Over the past several years, DNR staff has been working with the hydropower and paper industries, municipalities and other dam owners to develop these important rules. A process for proposing fish passages calls for a thorough evaluation of environmental benefits and includes a planning procedure with plenty of public input. Fish passage techniques may vary from changing a dam operation (for example, opening gates at critical periods) to a natural, sloped rock ramp, to a full-blown concrete structure. Costs, likewise may vary from several thousand dollars to several hundred thousand dollars.
Because dams have been constructed on public waters and many for private benefit, resource managers, anglers and public interest representatives believe the responsibility of providing funding for passage rests with the dam owner.

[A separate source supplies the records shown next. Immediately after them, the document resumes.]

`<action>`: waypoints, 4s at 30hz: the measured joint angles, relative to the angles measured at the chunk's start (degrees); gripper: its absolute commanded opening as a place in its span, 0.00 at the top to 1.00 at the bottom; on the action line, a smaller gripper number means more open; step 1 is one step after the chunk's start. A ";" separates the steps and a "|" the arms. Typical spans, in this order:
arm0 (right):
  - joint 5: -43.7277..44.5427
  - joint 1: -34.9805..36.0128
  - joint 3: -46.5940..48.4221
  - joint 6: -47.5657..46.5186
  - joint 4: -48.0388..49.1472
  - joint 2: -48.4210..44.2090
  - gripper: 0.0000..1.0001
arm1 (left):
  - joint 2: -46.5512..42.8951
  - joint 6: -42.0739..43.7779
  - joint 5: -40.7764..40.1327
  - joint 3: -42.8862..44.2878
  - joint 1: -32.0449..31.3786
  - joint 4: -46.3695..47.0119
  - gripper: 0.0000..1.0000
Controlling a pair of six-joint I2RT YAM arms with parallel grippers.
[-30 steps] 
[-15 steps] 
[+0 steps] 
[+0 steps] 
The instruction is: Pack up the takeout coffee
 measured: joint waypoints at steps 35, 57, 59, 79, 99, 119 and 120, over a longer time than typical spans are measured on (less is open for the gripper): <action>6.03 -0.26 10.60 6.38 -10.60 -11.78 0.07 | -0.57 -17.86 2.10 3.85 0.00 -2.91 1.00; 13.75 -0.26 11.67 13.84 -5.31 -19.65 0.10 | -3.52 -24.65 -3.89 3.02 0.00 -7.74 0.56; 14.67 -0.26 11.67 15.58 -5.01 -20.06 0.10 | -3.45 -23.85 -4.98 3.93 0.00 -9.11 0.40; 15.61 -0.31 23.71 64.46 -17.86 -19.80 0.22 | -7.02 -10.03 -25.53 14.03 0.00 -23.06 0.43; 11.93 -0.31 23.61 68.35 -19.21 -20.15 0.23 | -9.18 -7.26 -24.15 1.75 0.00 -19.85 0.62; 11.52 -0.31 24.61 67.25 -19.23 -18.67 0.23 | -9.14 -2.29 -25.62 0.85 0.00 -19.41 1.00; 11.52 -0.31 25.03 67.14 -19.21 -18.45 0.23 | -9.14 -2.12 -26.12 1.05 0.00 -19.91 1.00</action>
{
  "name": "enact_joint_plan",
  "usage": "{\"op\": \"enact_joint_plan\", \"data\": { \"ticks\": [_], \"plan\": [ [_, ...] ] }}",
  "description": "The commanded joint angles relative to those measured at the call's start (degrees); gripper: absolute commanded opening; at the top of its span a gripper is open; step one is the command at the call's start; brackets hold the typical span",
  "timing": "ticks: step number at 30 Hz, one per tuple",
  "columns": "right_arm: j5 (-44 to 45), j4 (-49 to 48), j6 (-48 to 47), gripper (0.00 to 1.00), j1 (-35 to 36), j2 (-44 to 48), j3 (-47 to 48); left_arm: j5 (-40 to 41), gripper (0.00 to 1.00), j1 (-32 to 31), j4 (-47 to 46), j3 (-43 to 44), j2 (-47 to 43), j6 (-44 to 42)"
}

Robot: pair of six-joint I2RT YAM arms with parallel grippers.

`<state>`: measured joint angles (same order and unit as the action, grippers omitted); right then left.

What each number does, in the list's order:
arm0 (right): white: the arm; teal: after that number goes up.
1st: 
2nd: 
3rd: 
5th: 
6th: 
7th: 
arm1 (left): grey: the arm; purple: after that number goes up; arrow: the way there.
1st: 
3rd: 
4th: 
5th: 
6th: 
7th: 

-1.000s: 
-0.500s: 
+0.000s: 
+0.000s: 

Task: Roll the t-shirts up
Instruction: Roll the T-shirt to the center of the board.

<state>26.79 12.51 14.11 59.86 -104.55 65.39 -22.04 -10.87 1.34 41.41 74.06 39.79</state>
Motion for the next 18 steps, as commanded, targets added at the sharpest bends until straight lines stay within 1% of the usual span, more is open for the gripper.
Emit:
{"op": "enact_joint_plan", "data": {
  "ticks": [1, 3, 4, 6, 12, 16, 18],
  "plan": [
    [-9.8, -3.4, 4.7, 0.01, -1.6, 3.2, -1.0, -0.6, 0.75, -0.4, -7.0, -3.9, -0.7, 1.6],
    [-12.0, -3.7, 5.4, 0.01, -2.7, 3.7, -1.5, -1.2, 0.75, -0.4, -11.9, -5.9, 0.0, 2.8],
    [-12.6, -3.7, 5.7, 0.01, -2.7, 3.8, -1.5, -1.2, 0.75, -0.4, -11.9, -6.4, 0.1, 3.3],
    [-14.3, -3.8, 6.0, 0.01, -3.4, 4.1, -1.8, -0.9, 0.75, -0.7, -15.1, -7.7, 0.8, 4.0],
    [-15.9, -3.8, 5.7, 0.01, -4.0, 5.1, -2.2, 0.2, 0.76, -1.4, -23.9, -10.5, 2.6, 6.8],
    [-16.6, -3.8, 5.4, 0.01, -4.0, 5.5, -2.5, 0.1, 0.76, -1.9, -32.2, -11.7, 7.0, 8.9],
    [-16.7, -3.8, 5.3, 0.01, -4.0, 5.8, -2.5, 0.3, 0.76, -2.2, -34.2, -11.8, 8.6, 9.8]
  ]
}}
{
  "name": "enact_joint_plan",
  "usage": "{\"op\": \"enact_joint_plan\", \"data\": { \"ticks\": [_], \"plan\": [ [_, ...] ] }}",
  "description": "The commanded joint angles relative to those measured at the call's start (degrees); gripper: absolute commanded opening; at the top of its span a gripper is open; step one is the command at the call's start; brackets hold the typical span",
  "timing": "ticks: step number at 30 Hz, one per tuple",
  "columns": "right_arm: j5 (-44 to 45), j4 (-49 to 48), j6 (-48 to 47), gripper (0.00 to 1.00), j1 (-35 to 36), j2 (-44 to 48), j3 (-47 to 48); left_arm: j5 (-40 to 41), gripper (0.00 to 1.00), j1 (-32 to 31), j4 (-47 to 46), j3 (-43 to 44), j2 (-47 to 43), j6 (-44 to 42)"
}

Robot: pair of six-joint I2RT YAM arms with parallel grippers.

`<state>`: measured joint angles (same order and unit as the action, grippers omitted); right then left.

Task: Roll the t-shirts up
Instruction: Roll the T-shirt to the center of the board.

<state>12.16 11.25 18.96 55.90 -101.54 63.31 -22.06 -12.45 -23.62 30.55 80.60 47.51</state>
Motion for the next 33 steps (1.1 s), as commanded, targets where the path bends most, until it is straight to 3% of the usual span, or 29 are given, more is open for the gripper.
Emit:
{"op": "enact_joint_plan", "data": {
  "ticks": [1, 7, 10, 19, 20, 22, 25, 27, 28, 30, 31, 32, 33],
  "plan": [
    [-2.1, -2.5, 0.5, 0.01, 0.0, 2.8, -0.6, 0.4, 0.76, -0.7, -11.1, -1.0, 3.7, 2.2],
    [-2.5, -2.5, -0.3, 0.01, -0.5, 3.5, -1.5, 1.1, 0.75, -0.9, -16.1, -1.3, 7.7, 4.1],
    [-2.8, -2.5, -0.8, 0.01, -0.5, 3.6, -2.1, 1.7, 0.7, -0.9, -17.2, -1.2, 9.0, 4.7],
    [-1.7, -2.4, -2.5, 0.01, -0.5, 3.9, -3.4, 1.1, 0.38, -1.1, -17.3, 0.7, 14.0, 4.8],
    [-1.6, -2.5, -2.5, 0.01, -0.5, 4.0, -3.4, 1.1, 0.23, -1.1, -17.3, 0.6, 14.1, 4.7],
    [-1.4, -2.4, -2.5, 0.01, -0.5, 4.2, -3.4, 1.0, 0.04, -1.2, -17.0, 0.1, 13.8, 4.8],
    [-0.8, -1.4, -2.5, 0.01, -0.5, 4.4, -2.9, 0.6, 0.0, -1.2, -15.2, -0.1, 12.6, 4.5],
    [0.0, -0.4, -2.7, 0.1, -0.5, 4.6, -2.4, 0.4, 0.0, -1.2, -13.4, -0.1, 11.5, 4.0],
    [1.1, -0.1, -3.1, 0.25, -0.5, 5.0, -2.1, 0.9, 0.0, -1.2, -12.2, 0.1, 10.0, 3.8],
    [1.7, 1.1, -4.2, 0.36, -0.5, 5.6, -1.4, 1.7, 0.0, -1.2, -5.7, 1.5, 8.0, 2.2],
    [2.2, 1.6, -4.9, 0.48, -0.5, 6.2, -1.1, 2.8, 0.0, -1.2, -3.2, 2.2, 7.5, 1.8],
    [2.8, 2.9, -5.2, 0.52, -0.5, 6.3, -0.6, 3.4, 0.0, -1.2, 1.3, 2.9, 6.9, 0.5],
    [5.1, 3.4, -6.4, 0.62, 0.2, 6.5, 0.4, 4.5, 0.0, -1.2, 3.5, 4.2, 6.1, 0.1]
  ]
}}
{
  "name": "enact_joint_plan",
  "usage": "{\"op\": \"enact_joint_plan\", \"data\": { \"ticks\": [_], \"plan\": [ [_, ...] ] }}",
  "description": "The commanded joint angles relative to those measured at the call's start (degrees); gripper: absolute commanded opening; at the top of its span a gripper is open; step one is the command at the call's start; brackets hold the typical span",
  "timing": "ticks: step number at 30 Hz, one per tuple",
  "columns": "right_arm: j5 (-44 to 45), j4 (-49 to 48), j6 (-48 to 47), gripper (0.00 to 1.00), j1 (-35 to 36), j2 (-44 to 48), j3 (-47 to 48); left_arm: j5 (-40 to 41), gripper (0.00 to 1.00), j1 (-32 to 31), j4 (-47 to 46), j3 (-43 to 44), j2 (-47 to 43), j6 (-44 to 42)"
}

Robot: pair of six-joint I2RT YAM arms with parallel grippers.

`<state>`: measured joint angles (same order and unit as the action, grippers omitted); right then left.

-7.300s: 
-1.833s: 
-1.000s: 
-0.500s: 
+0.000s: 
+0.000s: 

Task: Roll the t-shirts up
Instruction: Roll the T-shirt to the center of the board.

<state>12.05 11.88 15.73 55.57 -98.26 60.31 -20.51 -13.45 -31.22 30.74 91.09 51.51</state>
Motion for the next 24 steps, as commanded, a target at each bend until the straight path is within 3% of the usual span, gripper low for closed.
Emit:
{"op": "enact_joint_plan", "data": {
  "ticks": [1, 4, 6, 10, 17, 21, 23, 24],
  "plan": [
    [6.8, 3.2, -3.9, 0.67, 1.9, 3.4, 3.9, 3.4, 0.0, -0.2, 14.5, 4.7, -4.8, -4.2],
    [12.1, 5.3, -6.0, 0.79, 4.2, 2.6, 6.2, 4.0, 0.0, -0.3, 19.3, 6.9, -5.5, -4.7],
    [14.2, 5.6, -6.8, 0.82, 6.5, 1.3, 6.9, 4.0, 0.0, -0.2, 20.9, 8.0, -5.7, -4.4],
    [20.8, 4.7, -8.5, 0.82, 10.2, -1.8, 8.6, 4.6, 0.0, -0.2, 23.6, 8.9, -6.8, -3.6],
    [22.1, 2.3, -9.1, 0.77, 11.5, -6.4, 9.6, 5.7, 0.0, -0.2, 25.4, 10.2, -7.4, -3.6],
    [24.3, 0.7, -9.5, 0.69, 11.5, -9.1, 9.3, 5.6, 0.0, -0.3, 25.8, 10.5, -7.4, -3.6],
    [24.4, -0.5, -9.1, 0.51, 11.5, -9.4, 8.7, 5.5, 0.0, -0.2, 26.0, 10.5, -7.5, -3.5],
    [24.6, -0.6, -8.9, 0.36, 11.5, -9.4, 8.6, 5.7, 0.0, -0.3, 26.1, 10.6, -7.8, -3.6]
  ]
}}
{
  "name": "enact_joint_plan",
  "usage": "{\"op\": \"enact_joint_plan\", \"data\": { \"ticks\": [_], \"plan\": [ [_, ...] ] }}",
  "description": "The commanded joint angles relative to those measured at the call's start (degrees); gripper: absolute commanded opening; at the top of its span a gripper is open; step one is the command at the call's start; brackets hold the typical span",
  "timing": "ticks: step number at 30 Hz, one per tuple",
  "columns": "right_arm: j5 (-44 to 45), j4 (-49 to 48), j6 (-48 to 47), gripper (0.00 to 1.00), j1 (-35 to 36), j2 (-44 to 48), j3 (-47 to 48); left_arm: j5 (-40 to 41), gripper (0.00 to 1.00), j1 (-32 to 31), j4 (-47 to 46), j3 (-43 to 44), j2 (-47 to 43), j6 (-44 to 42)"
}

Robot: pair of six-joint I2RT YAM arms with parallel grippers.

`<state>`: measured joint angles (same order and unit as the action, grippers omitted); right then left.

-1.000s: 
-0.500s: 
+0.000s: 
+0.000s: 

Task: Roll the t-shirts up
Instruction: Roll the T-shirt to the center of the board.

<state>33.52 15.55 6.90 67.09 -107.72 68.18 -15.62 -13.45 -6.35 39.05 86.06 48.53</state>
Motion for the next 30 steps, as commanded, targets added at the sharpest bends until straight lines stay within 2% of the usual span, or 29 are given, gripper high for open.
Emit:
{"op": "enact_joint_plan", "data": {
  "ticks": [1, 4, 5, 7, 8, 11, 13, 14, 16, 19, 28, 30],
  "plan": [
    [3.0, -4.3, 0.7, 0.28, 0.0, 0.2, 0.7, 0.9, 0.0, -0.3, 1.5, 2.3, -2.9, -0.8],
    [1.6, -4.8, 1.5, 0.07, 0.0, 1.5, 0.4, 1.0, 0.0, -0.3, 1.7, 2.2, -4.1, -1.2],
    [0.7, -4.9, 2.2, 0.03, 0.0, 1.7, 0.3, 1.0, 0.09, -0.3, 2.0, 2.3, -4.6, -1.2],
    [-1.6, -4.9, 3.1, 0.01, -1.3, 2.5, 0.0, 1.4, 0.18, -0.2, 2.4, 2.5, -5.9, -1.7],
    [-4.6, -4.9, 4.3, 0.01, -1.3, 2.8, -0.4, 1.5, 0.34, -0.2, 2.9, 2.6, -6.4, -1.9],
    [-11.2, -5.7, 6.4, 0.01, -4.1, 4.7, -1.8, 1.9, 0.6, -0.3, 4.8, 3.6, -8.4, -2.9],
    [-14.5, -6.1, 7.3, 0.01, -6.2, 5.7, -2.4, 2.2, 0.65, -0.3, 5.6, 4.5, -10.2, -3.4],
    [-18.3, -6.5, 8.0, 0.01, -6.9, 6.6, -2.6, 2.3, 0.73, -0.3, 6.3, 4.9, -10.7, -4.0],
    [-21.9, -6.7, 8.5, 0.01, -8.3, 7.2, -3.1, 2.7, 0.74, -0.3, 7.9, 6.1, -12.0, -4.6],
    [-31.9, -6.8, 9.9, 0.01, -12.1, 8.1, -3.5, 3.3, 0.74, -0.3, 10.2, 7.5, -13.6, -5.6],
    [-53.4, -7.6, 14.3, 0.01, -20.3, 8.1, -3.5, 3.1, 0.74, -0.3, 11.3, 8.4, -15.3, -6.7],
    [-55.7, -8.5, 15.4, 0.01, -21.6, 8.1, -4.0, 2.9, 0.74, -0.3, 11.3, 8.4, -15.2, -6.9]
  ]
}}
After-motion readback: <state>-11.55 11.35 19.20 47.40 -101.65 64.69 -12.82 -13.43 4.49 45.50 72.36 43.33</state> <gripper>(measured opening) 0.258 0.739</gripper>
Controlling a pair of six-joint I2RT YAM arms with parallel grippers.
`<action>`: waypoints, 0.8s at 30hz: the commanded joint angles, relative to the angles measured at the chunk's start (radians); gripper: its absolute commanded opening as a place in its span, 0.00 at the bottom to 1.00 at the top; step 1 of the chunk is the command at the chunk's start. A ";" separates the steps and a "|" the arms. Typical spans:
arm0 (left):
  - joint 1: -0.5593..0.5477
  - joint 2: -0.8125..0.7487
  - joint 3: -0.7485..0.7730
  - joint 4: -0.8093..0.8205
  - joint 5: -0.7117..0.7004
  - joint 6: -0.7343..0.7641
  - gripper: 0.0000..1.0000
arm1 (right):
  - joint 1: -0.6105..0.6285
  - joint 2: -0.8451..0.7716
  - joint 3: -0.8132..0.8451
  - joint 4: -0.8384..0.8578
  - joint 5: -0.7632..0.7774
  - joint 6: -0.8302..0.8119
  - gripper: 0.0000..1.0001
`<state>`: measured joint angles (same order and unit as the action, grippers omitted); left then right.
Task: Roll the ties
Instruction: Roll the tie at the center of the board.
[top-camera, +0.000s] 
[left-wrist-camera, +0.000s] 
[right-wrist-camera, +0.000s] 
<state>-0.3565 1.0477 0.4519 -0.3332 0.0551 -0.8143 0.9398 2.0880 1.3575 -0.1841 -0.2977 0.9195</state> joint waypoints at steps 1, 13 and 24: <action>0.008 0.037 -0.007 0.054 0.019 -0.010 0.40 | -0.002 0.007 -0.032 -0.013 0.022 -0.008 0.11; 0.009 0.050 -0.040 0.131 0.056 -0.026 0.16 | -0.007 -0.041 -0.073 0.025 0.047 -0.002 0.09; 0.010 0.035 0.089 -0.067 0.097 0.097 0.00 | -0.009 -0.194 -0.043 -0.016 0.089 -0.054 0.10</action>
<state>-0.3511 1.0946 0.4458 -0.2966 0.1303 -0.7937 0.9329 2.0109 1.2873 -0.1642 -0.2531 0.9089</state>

The proposed cost-share program will require the DNR and others to ensure that financial assistance is available before fish passage can be ordered at a facility. The rules also mandate that fishways be evaluated for effectiveness and to learn how subsequent structures may be improved. The Natural Resources Board will ultimately review the rule package.
Developing rules for fishways has been long and certainly challenging. However, once the new fish passage rules are in place, the department and dam owners can begin to work cooperatively on reconnecting some of the state's fragmented aquatic habitats.
And perhaps when Mr. Walleye cruises up one of Wisconsin's aquatic highways in the future, the phrase "You can't get there from here" will only be a "passing" thought.
Karl Scheidegger is a fisheries biologist for DNR's Fisheries Management and Habitat Protection program in Madison.